• Bed shortages cause dangerous delays in cranial neurosurgery, Getting It Right First Time Report finds
  • One in 10 patients needing subarachnoid haemorrhage surgery miss two-day target
  • Report follows warnings to Simon Stevens from coroners last year

Just one third of providers for a specialist surgery are meeting waiting times standards and one in 10 patients don’t receive timely emergency surgery, a new report shows.

A report into cranial neurosurgery showed bed shortages had seen only eight of England’s 24 providers hitting the elective waiting time target, with another third with a performance of less than 60 per cent.

The latest report from the Getting It Right First Time programme found surgical teams were frustrated by the high number of delays and subsequent cancellations in the speciality.

Issues included admissions before the day of surgery and significant delays in discharging patients, often because district general hospitals would not accept transfers once a patient had been treated.

This can mean patients who need urgent treatment miss the two-day target.

The report said 10 per cent of patients with a subarachnoid haemorrhage waited longer than this, with increased risk of death or brain damage.

The report said coroners had issued a number of prevention of future deaths reports on the subject.

HSJ reported last February that NHS England chief executive Simon Stevens had been warned about two deaths caused by a lack of intensive care unit beds, one case in the East Midlands, the other in the south east.

A third of providers took at least two days in more than 10 per cent of cases, the report said.

Cranial neurosurgery is provided from 24 different centres in England, 22 which are co-located with trauma centres.

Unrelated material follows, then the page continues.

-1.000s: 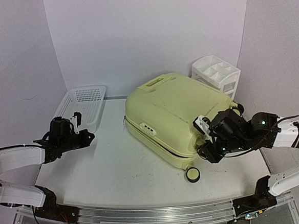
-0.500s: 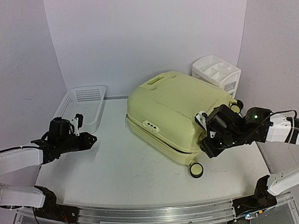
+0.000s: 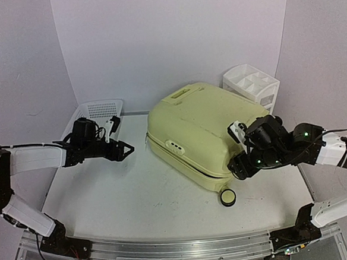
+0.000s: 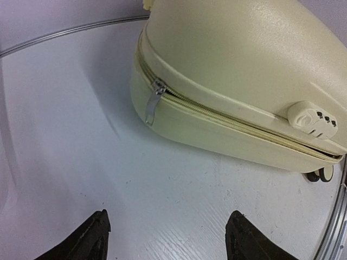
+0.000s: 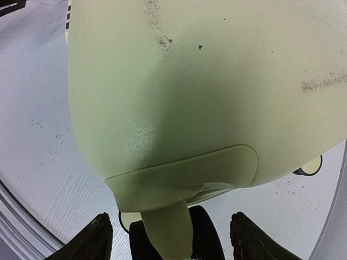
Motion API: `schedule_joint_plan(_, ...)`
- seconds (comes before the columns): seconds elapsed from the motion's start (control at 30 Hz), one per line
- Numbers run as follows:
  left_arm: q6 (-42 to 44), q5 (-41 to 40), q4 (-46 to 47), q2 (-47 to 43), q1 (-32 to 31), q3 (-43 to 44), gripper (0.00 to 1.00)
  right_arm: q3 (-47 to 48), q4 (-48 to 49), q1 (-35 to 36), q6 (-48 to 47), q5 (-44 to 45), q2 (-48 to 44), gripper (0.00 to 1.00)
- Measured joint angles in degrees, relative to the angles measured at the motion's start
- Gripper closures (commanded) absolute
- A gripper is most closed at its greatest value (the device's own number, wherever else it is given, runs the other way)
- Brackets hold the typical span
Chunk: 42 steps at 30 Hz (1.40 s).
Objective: Open, take out, and arrange the luggage
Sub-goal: Rotate the luggage at the center of the board.
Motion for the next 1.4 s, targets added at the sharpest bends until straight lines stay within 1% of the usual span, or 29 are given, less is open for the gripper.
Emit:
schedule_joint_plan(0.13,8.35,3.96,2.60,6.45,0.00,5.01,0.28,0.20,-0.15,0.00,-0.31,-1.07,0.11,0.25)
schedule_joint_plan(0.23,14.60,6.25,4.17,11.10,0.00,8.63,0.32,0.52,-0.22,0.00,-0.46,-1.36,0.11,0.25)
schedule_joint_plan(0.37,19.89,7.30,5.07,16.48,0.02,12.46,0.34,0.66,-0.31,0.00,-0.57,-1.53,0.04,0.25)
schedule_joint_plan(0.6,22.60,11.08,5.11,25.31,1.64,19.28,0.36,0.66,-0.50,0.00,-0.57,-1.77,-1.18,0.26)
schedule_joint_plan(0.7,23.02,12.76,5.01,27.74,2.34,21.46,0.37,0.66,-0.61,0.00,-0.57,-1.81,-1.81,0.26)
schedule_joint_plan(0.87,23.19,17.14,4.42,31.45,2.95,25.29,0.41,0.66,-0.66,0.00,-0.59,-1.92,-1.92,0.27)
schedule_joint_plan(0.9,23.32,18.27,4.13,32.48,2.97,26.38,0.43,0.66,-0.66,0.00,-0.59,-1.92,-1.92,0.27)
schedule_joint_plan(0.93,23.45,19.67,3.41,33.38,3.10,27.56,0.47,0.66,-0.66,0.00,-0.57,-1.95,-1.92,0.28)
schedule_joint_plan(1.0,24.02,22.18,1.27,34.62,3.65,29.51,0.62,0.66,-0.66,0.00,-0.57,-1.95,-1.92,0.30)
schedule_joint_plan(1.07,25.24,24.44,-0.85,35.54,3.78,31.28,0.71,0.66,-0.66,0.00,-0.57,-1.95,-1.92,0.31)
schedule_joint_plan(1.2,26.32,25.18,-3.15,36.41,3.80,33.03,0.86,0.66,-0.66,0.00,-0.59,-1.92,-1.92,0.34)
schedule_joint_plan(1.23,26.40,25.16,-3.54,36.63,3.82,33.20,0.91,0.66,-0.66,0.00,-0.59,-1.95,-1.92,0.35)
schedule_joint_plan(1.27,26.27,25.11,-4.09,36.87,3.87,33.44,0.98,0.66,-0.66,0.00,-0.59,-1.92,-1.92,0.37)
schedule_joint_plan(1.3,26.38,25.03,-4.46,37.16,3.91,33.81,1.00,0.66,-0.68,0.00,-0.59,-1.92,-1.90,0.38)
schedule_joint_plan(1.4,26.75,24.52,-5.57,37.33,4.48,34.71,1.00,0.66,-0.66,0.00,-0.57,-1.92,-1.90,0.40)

They undertake roughly 75,000 procedures a year, 54 per cent of which are elective.

The GIRFT team found that six trusts saw 10 per cent or more cancellations from their elective list.

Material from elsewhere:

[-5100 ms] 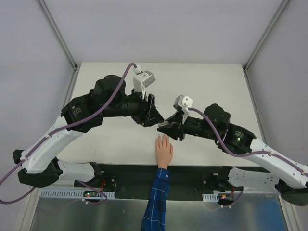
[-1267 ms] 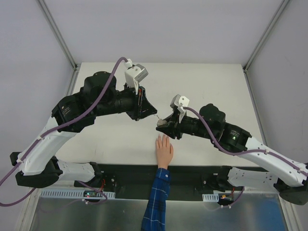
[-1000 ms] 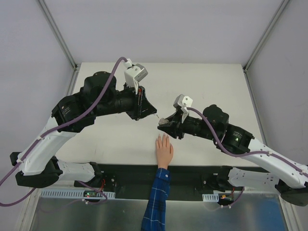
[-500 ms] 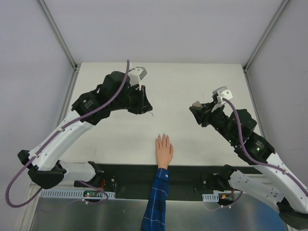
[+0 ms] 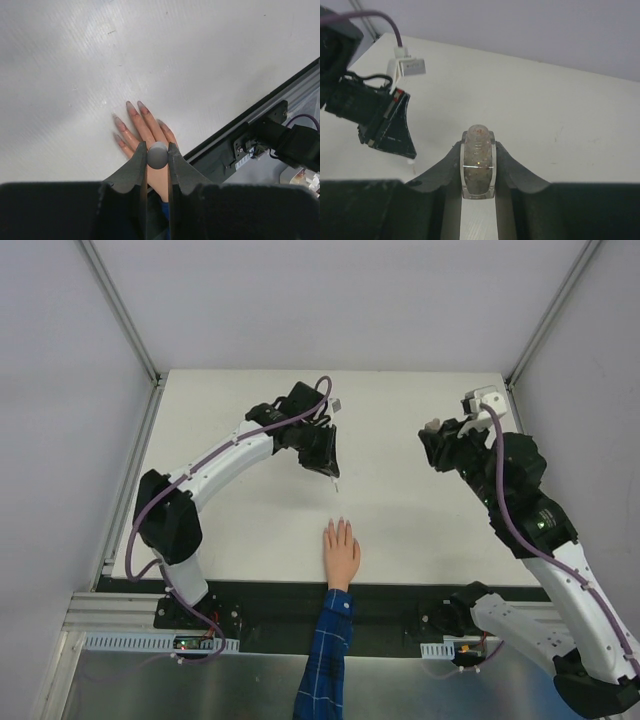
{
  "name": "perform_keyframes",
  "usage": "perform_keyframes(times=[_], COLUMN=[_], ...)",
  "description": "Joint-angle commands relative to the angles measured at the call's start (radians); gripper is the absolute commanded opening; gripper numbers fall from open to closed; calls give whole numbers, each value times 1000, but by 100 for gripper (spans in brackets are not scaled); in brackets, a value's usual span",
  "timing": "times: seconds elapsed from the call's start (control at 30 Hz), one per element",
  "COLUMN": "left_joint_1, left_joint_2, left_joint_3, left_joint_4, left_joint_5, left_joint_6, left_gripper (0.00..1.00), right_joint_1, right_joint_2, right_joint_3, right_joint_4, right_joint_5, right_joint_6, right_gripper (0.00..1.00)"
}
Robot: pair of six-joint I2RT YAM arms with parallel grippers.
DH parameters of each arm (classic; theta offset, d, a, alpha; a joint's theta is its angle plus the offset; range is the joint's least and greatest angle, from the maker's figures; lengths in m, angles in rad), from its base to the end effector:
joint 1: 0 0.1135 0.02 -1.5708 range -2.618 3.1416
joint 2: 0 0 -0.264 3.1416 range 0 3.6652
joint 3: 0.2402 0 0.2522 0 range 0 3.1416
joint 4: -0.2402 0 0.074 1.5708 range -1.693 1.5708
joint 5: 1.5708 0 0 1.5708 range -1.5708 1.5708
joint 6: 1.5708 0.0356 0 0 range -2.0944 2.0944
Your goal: Paint the nails
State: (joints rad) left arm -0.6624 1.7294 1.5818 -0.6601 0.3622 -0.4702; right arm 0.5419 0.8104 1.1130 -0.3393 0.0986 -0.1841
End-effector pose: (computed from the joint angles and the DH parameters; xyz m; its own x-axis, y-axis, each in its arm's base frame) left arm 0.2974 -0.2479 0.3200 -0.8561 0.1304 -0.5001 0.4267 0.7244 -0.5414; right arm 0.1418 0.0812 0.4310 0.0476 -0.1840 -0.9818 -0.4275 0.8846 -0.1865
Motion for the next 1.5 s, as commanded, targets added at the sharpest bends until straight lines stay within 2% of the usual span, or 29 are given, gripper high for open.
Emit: perform_keyframes(times=[0.0,0.17,0.3,0.5,0.73,1.1,1.47], left_joint_1=[14,14,7,-19,-39,-65,-82], left_joint_2=[45,99,121,163,239,282,288], left_joint_3=[56,27,6,26,49,58,30], left_joint_4=[-1,-4,-9,-6,-7,-6,-9], left_joint_5=[76,51,-11,-117,-131,-203,-200], left_joint_6=[-26,-136,-212,-231,-262,-275,-294], left_gripper=[0,0,0,0,0,0,0], right_joint_1=[-7,-7,-7,-7,-19,-40,-39], right_joint_2=[15,53,73,98,134,153,151], right_joint_3=[134,217,240,254,271,251,234], right_joint_4=[17,-101,-127,-139,-162,-167,-167], right_joint_5=[194,228,216,217,201,173,185], right_joint_6=[-34,-22,-9,-58,-77,-58,-57], right_gripper=[0,0,0,0,0,0,1])
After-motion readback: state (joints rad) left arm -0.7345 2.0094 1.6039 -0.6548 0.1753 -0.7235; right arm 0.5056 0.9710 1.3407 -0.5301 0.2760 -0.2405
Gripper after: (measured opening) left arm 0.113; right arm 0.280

Outcomes data showed there was no difference between patients discharged quickly after a procedure and those who stayed in a bed for a significant period afterwards.

The report made recommendations on managing bed base and referrals and said one provider treated only five per cent of elective patients on the day they were admitted – compared to two trusts that managed 90 per cent on the day. The 10,000 pre-operative bed days across England cost almost £4m a year.

Consultant neurosurgeon Nick Phillips, who led the review, said the recommended changes: “Might only make a small difference to the number of patients a cranial neurosurgery team can treat.

“Together, however, freeing up just one extra bed, per trust, per day, would allow thousands more patients to receive the care of cranial neurosurgeons each year without any increase in resource.”

The report also said trusts could save 15 per cent from their £50m combined spend on medical devices used in the specialism.

It said for some products there were “50 different brands used across trusts and no clear understanding of which represent the best value for money. In other product groups such as neuro stents and stimulators there is limited competition with markets dominated by two or three major international suppliers.”

Mr Phillips added that brain cancer survival rates had doubled over the past 40 years.

Other recommendations included increasing day-cases, ”greater use of non-consultant and non face-to-face outpatient appointments” and providing treatment for ”extremely rare conditions, such as rare tumours (for example, chordoma)” at regional centres.”

Trusts have been issued their own individualised recommendations which NHS Improvement expects to be implemented by this time next year.